= Beginning of Section =

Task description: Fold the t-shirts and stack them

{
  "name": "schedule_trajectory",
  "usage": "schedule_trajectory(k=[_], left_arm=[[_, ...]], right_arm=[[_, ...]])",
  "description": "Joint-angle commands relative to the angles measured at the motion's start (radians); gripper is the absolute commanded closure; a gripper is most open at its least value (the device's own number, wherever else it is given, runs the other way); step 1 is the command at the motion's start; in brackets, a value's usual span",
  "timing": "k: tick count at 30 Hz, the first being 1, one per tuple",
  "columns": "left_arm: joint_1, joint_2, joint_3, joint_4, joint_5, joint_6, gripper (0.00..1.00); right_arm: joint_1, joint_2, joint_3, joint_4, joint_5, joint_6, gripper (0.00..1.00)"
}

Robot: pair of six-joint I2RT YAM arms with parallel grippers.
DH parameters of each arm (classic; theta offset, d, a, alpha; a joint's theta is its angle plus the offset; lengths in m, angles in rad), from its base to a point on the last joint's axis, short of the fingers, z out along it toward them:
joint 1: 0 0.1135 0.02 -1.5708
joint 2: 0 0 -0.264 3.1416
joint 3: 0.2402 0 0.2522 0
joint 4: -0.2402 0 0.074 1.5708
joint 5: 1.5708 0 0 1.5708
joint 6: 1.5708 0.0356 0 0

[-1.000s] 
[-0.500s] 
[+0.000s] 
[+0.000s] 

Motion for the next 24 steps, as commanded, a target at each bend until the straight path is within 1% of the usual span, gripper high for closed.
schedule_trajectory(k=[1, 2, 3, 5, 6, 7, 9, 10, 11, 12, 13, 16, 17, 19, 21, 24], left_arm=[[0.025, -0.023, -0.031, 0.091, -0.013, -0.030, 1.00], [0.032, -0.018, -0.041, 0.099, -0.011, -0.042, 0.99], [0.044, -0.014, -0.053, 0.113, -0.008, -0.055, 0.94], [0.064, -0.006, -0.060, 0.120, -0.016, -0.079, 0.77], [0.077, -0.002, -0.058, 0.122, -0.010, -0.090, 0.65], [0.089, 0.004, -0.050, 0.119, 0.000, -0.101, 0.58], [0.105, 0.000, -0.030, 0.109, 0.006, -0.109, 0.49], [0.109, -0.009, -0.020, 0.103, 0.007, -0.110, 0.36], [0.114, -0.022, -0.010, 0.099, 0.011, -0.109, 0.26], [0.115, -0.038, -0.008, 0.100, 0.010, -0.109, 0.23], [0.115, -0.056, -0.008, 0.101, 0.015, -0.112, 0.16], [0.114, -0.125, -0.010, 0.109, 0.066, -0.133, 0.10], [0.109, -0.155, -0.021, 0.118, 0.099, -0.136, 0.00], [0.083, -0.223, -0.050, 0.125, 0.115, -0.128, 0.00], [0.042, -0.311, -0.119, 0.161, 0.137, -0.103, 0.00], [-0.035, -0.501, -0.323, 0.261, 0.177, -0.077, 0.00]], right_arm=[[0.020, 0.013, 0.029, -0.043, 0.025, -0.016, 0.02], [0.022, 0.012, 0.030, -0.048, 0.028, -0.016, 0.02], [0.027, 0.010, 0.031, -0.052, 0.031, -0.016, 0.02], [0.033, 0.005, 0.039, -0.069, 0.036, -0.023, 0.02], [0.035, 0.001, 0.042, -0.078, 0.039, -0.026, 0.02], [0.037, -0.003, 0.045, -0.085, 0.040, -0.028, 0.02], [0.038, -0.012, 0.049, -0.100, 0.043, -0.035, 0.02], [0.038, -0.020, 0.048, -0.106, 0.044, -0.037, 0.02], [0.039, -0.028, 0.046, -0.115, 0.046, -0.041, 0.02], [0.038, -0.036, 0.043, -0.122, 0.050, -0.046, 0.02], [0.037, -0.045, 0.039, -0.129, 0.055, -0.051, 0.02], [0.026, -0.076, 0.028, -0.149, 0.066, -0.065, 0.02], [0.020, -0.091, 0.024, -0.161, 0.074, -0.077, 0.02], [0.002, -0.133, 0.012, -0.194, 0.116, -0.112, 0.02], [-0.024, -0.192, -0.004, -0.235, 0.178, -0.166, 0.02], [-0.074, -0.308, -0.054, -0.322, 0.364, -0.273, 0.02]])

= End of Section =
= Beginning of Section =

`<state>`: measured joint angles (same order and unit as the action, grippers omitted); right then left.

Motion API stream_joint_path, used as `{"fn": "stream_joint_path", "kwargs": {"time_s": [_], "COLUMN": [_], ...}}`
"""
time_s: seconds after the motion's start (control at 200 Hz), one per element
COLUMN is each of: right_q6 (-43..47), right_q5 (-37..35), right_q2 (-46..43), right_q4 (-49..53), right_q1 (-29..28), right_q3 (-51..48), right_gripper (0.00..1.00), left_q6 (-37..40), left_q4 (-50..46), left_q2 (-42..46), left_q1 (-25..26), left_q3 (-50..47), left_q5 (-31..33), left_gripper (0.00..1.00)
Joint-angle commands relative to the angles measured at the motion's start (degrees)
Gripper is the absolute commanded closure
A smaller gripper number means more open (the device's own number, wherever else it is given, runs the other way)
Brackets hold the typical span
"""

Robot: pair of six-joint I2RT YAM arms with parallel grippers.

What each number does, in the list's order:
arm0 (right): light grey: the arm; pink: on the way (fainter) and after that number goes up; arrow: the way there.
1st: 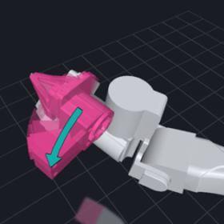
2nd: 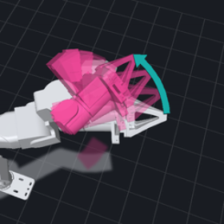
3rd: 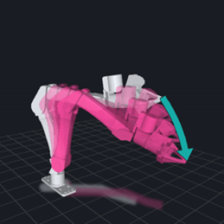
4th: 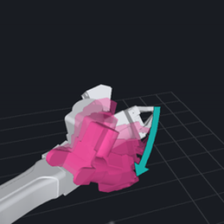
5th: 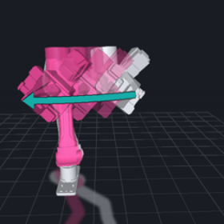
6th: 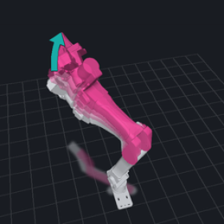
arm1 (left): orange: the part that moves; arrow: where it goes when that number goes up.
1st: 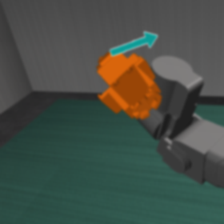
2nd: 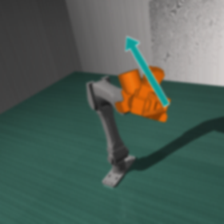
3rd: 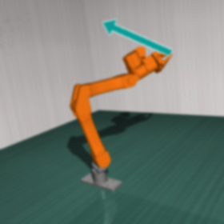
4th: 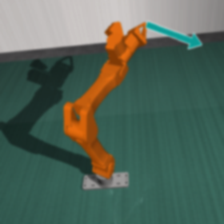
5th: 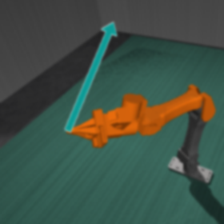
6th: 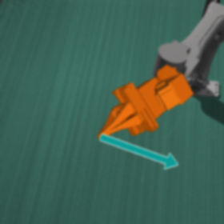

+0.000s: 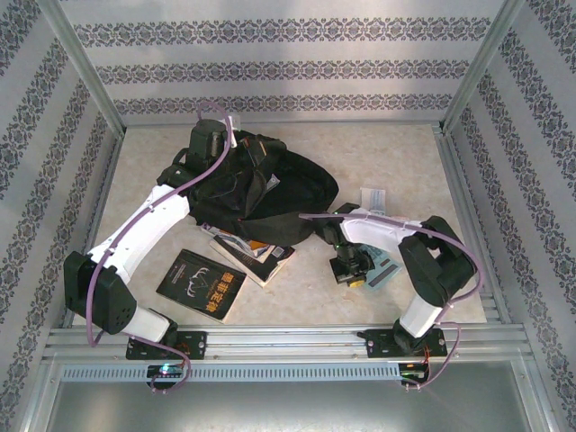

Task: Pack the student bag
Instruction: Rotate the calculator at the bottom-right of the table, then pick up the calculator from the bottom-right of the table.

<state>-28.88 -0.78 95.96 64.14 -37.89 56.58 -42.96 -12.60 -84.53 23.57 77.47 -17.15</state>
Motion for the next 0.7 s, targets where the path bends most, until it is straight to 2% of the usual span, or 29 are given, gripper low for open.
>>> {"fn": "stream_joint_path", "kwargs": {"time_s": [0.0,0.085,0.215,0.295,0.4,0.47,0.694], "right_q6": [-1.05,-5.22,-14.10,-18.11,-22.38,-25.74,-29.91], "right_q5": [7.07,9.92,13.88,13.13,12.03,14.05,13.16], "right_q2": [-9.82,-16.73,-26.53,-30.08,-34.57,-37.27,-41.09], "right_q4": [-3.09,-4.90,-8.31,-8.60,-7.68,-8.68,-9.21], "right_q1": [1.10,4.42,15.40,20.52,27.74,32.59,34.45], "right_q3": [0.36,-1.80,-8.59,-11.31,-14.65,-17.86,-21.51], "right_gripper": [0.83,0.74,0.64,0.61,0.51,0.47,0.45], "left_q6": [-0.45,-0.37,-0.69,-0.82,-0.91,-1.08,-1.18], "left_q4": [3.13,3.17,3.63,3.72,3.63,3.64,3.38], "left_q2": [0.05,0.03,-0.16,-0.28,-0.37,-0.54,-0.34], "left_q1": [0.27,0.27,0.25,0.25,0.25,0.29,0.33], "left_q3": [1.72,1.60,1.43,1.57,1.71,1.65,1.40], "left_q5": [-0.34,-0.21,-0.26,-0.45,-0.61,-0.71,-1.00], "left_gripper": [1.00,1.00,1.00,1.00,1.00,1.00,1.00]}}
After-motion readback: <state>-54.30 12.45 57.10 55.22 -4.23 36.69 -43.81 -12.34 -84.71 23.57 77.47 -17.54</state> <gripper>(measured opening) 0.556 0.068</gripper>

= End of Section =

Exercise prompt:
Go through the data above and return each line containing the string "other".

Response:
  "description": "Joint-angle commands relative to the angles measured at the motion's start (radians); gripper is the absolute commanded closure; a gripper is most open at its least value (the device's own number, wherever else it is given, runs the other way); step 1 is the command at the motion's start; in brackets, a value's usual span",
A smaller gripper number means more open (the device's own number, wherever else it is given, runs the other way)

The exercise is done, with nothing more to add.